Fig. 2.

Signal intensity and bleaching behavior of GFP proteins in epi-fluorescence microscopy. (A) Images showing cytoplasmic expression of A. coerulescens GFP (AcGFP), enhanced GFP from A. victoria (eGFP) and codon-optimized enhanced GFP from A. victoria (ZtGFP). Note that Z. tritici shows virtually no auto fluorescence (inset shows extreme image processing, showing very low cytoplasmic background). All images were acquired using 150 ms exposure time and binning 1 and identically processed. Bar represents 10 μm. (B) Bar chart showing average intensity of cytoplasmic fluorescence of various GFPs. Autofluor.: background fluorescence without expressing a GFP; AcGFP: cells expressing A. coerulescens GFP; eGFP; cells expressing enhanced GFP from A. victoria; ZtGFP; cells expressing Z. tritici codon-optimized enhanced GFP from A. victoria. Mean ± standard error of the mean is shown, sample size n is indicated.
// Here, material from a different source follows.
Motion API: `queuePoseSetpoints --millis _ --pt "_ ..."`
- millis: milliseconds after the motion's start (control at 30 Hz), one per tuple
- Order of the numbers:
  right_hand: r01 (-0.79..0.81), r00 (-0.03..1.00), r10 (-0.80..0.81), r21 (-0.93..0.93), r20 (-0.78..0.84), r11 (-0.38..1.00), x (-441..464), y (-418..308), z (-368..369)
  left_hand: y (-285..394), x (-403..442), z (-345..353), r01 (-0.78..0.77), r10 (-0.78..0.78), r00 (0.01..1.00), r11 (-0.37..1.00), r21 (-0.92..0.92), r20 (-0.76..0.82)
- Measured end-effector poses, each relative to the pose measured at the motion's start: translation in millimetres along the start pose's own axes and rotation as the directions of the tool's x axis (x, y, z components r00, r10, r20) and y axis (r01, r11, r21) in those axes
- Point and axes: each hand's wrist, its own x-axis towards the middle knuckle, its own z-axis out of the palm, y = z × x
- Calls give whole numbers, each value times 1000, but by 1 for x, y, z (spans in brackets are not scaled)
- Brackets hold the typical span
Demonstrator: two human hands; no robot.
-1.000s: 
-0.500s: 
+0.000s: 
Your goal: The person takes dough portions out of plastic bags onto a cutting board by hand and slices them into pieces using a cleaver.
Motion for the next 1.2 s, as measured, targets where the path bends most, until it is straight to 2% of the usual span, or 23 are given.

Triple asterisk indicates significant difference at P < 0.0001, Student t-test. (C) Graph showing decay of fluorescent signals due to photo-bleaching. AcGFP: cells expressing A. coerulescens GFP; eGFP; cells expressing enhanced GFP from A. victoria; ZtGFP; cells expressing Z. tritici codon-optimized enhanced GFP from A. victoria. Each data point is given as mean ± standard error of the mean, sample size n is indicated. Note that little variation is found between experiments and that the standard error of the mean is very small.